ASSIGNED TASK. Could you please reproduce all the records below exactly, leaving out the images?

EXTRACTED MATERIAL.
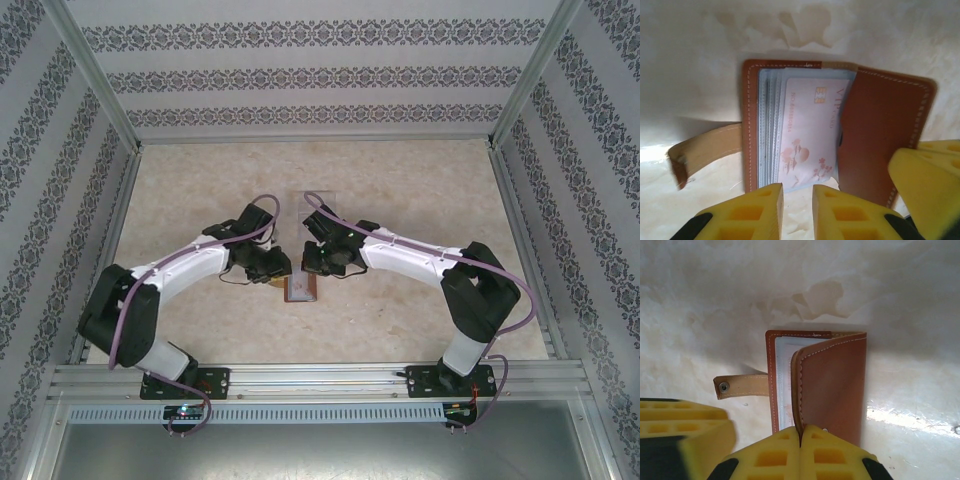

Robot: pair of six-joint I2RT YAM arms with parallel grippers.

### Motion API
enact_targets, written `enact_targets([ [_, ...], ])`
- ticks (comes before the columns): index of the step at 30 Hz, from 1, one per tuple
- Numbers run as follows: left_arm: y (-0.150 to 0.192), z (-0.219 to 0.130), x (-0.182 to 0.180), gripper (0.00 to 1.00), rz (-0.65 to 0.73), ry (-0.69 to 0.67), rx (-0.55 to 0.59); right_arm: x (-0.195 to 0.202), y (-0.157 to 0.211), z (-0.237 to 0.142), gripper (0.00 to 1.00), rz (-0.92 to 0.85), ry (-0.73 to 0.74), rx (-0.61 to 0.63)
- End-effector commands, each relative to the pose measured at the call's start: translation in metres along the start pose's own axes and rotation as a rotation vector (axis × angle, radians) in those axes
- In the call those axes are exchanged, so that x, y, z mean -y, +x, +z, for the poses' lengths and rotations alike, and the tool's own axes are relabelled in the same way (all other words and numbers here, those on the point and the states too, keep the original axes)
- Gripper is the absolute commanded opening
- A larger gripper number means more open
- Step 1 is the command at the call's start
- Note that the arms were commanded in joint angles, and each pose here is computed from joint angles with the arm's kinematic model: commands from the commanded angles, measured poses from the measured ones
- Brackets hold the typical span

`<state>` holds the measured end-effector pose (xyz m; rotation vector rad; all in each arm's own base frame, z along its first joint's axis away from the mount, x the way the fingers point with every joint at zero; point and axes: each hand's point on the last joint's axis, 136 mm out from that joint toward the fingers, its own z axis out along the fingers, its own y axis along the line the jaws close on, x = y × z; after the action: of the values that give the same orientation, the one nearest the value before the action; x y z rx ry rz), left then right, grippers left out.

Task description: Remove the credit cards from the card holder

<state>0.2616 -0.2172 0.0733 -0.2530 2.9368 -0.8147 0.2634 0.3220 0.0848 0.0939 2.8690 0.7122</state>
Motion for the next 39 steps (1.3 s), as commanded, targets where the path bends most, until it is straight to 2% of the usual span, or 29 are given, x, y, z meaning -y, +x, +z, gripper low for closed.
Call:
enact_targets([
  [1,0.003,0.017,0.005,0.26,-0.005,0.009,-0.019,0.001,0.000,-0.005,0.00,0.026,-0.026,0.000],
  [5,0.004,0.031,-0.004,0.34,-0.001,-0.031,-0.034,0.004,0.003,-0.006,0.00,0.027,-0.023,-0.001],
  [9,0.005,0.040,-0.014,0.37,0.005,-0.079,-0.047,0.007,0.005,-0.005,0.00,0.028,-0.017,-0.006],
  [15,0.009,0.047,-0.039,0.35,0.011,-0.197,-0.071,0.017,0.006,-0.006,0.00,0.031,0.003,-0.009],
  [19,0.012,0.050,-0.047,0.35,0.010,-0.225,-0.090,0.034,0.004,-0.009,0.01,0.037,0.041,-0.007],
  [24,0.015,0.052,-0.050,0.33,0.005,-0.233,-0.100,0.071,0.004,-0.018,0.26,0.016,0.167,-0.007],
  [27,0.015,0.053,-0.050,0.32,0.001,-0.232,-0.103,0.089,0.008,-0.017,0.46,-0.023,0.241,-0.029],
  [33,0.014,0.053,-0.049,0.32,-0.005,-0.233,-0.102,0.112,0.014,-0.008,0.74,-0.114,0.381,-0.092],
  [36,0.015,0.053,-0.050,0.31,-0.008,-0.236,-0.102,0.119,0.015,-0.003,0.86,-0.163,0.465,-0.111],
  [39,0.015,0.053,-0.050,0.31,-0.008,-0.239,-0.101,0.131,0.013,-0.002,0.92,-0.211,0.585,-0.119],
])
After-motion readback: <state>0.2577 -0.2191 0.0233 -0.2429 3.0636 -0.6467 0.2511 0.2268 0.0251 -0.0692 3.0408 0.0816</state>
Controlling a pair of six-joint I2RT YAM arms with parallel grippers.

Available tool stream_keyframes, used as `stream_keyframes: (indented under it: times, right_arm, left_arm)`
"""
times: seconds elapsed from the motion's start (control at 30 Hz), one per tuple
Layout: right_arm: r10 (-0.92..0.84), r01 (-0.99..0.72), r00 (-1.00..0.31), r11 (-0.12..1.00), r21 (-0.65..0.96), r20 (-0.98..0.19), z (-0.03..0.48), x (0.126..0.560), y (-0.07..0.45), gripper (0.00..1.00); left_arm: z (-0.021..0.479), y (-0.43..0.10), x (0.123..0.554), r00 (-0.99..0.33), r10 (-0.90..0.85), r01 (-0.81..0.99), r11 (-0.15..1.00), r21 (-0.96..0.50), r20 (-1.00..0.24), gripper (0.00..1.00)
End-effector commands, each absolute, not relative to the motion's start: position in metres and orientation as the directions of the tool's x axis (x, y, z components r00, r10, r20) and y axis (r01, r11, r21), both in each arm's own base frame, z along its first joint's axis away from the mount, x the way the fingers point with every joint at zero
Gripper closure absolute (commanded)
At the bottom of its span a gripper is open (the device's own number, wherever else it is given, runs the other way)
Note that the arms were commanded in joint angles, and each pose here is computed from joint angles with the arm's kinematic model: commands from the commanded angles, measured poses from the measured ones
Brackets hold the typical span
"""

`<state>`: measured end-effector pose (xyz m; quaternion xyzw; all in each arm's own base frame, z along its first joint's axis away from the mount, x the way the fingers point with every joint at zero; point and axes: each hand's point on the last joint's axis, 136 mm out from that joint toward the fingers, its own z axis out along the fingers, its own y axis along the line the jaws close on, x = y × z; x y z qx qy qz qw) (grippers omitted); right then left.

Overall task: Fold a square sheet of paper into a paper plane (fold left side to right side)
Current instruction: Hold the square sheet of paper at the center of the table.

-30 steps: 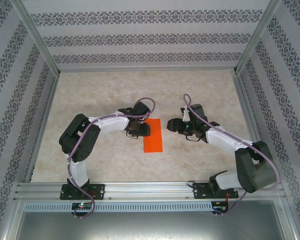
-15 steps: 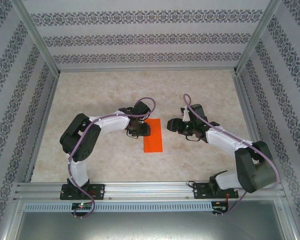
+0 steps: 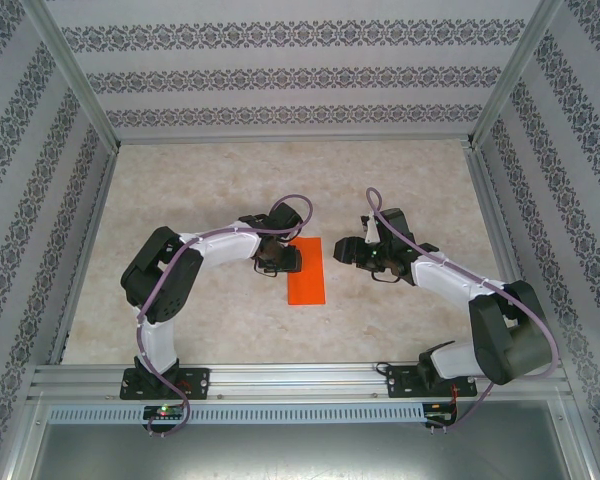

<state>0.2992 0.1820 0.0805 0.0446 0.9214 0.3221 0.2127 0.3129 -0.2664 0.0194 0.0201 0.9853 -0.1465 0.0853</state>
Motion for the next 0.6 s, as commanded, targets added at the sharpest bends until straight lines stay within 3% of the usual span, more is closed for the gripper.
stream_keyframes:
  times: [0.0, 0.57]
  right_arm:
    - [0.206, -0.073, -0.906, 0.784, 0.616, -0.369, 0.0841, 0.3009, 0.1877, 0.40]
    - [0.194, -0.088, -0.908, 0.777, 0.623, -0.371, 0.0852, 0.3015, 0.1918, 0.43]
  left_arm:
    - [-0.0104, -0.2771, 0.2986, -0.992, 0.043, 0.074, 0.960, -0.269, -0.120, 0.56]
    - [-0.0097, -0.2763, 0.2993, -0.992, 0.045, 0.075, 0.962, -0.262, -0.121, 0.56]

WRITTEN SOLUTION.
Robot: pair of six-joint I2RT YAM arms with parallel grippers.

### Motion API
enact_targets, written `enact_targets([ [_, ...], ])`
- ticks (comes before the columns): index of the step at 30 Hz, from 1, one per tuple
- Numbers run as follows: left_arm: y (-0.150 to 0.192), z (-0.219 to 0.130), x (-0.182 to 0.180), gripper (0.00 to 1.00), rz (-0.65 to 0.73), ry (-0.69 to 0.67), rx (-0.55 to 0.59); right_arm: x (-0.195 to 0.202), y (-0.157 to 0.211), z (-0.237 to 0.142), gripper (0.00 to 1.00), rz (-0.92 to 0.85), ry (-0.73 to 0.74), rx (-0.61 to 0.63)
- End-effector commands, each relative to the pose measured at the call's start: translation in metres along the start pose's own axes and rotation as a rotation vector (axis × angle, radians) in those axes
- In the call those axes are exchanged, so that x, y, z mean -y, +x, +z, for the poses' lengths and rotations alike, and the tool's own axes are relabelled in the same way (all other words and numbers here, those on the point and the states too, keep the original axes)
- Gripper is the absolute commanded opening
- A larger gripper number means more open
- Step 1 is the command at the call's start
- Note that the arms were commanded in joint angles, and each pose here is computed from joint angles with the arm's kinematic model: commands from the commanded angles, measured poses from the measured ones
- Brackets hold the typical span

`<state>` holds the measured end-effector pose (xyz m; rotation vector rad; all in each arm's own base frame, z along its first joint's axis away from the mount, x the way the fingers point with every joint at zero; point and axes: each hand's point on the last joint's axis, 136 mm out from that joint toward the fingers, its own z axis out along the fingers, its own y axis along the line the jaws close on, x = y × z; after the action: of the values that give the same orientation, the one nearest the value before the action; x y z rx ry rz), left then right, grippers left out.

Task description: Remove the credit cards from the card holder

<state>0.2616 -0.2172 0.0733 -0.2530 2.9368 -0.8147 0.2634 0.3220 0.0848 0.0939 2.8690 0.7122</state>
Motion for the next 39 steps (1.3 s), as commanded, targets where the path bends most, until it is straight to 2% of the usual span, or 29 are given, x, y, z meaning -y, +x, +z, gripper low for closed.
Call:
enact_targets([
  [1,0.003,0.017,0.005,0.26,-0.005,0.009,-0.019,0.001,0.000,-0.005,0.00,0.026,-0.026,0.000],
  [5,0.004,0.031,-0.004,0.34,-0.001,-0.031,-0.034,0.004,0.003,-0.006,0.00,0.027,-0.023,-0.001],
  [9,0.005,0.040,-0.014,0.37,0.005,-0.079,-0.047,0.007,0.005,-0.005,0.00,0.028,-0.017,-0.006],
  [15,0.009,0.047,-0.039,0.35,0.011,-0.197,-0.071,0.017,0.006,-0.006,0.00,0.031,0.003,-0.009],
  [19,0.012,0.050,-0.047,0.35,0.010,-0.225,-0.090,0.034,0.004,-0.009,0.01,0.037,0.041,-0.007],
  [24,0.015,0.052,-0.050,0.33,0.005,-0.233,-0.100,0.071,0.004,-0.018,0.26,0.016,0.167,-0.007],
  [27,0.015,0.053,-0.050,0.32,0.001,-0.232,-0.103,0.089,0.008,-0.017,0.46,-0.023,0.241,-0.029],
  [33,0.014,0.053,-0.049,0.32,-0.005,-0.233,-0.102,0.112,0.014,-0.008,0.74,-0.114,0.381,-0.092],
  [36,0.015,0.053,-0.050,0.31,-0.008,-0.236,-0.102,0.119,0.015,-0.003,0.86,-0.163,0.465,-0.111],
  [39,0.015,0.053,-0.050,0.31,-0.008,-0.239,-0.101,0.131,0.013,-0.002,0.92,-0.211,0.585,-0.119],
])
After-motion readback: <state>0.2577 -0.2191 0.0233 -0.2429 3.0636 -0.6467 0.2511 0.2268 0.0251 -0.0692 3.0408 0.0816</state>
Controlling a pair of six-joint I2RT YAM arms with parallel grippers.

Available tool stream_keyframes, used as `stream_keyframes: (indented under it: times, right_arm, left_arm)`
"""
times: seconds elapsed from the motion's start (control at 30 Hz), one per tuple
Layout: right_arm: r10 (-0.92..0.84), r01 (-0.99..0.72), r00 (-1.00..0.31), r11 (-0.12..1.00), r21 (-0.65..0.96), r20 (-0.98..0.19), z (-0.03..0.48), x (0.126..0.560), y (-0.07..0.45), gripper (0.00..1.00); left_arm: z (-0.021..0.479), y (-0.43..0.10), x (0.123..0.554), r00 (-0.99..0.33), r10 (-0.90..0.85), r01 (-0.81..0.99), r11 (-0.15..1.00), r21 (-0.96..0.50), r20 (-1.00..0.24), gripper (0.00..1.00)
End-effector commands, each absolute, not relative to the motion's start: position in metres and orientation as the directions of the tool's x axis (x, y, z components r00, r10, r20) and y axis (r01, r11, r21), both in each arm's own base frame, z along its first joint's axis away from the mount, x the way the fingers point with every joint at zero
Gripper closure absolute (commanded)
At the bottom of its span a gripper is open (the device's own number, wherever else it is given, runs the other way)
Note that the arms were commanded in joint angles, and each pose here is computed from joint angles with the arm's kinematic model: commands from the commanded angles, measured poses from the measured ones
Brackets hold the typical span
"""

`<state>`: measured end-effector pose (xyz m; quaternion xyzw; all in each arm's own base frame, z along its first joint's axis away from the mount, x the way the fingers point with every joint at zero; point and axes: each hand's point on the last joint's axis, 136 mm out from that joint toward the fingers, its own z axis out along the fingers, its own y axis along the line the jaws close on, x = y × z; x y z qx qy qz qw) (grippers omitted); right then left.

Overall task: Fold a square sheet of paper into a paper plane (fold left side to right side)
Current instruction: Hold the square sheet of paper at the center of the table.

-30 steps: 
-15 steps: 
+0 steps: 

<state>0.2992 0.1820 0.0805 0.0446 0.9214 0.3221 0.2127 0.3129 -0.2664 0.0194 0.0201 0.9853 -0.1465 0.0853</state>
Motion for the next 0.6 s, as commanded, targets added at the sharpest bends until straight lines stay within 3% of the usual span, more is closed for the gripper.
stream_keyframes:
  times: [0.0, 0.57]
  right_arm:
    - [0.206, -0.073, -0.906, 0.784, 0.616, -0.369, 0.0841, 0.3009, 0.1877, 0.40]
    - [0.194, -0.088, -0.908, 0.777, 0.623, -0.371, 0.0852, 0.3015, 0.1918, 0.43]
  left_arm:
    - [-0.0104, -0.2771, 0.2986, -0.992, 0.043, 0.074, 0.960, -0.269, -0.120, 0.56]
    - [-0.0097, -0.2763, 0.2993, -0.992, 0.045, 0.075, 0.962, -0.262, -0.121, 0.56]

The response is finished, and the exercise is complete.